Over time, Mreeh won support from Druze elders, including its spiritual leader in Israel, Sheikh Muwafaq Tarif.
“Now even the religious leaders understand that Druze women can succeed, that we can represent, in a modest and noble way,” Mreeh said.
EQUALITY FOR ALL OUR CITIZENS"
More than 140,000 Druze live in Israel, making up just under two percent of the population. Syria and Lebanon are also home to Druze communities.
In Israel, Druze men are drafted into the military, unlike members of the country's 20 percent Arab minority, many of whom identify as Palestinian.
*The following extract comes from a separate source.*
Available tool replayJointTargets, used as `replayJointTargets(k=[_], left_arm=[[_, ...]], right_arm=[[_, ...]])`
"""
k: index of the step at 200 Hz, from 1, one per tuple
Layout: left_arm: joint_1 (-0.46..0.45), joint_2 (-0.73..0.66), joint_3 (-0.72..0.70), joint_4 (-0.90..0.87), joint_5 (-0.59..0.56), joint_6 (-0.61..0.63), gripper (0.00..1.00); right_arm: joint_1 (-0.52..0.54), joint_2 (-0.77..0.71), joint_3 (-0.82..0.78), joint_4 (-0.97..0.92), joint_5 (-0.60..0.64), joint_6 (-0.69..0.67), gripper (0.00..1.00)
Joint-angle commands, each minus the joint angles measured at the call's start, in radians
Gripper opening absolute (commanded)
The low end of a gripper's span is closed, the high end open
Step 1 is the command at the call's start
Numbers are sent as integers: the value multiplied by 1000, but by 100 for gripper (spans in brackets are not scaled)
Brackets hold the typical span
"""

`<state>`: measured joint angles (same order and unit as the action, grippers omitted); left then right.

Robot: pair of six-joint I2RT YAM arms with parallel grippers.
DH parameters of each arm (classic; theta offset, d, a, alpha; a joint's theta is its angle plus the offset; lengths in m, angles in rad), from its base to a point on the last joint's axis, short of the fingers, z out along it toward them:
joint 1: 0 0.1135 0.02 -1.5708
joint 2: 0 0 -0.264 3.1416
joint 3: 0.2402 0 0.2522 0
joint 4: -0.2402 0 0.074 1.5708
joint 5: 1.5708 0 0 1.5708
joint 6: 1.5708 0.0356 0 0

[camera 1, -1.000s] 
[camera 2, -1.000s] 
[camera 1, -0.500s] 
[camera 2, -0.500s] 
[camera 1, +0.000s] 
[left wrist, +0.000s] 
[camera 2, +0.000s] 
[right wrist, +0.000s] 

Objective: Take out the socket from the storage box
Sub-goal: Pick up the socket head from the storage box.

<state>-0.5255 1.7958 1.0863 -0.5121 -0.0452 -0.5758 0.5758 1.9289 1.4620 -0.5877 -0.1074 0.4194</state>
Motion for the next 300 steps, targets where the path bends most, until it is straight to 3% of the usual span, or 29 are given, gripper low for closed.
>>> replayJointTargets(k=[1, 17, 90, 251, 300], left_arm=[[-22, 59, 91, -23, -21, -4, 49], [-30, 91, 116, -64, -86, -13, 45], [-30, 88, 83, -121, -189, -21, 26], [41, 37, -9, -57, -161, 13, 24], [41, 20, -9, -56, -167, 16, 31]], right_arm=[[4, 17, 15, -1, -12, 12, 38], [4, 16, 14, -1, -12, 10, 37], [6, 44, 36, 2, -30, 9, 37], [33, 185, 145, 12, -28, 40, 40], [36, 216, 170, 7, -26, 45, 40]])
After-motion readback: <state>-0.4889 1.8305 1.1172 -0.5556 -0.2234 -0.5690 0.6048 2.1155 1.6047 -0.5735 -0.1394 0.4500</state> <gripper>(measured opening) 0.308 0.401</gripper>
In the outgoing parliament, 16 of its 120 members were Arab, including two non-Druze women.
Last year minority communities were dismayed by Israel's approval of a “nation-state” law, which declares that only Jews have the right of self-determination in the country and downgrades Arabic as an official language on a par with Hebrew.
The law's supporters said it was largely symbolic and Netanyahu and his right-wing Likud party said it was needed to fend off Palestinian challenges to Jewish self-determination.
Mreeh said she hoped to overturn the law and find a solution in legislation that will enshrine equality for all our citizens, for all Israeli citizens."
Israel's election takes place on April 9. Opinion polls predict Gantz's party will win 35 seats, ahead of Likud with 30, but it remains unclear which party will be able to put together a governing coalition.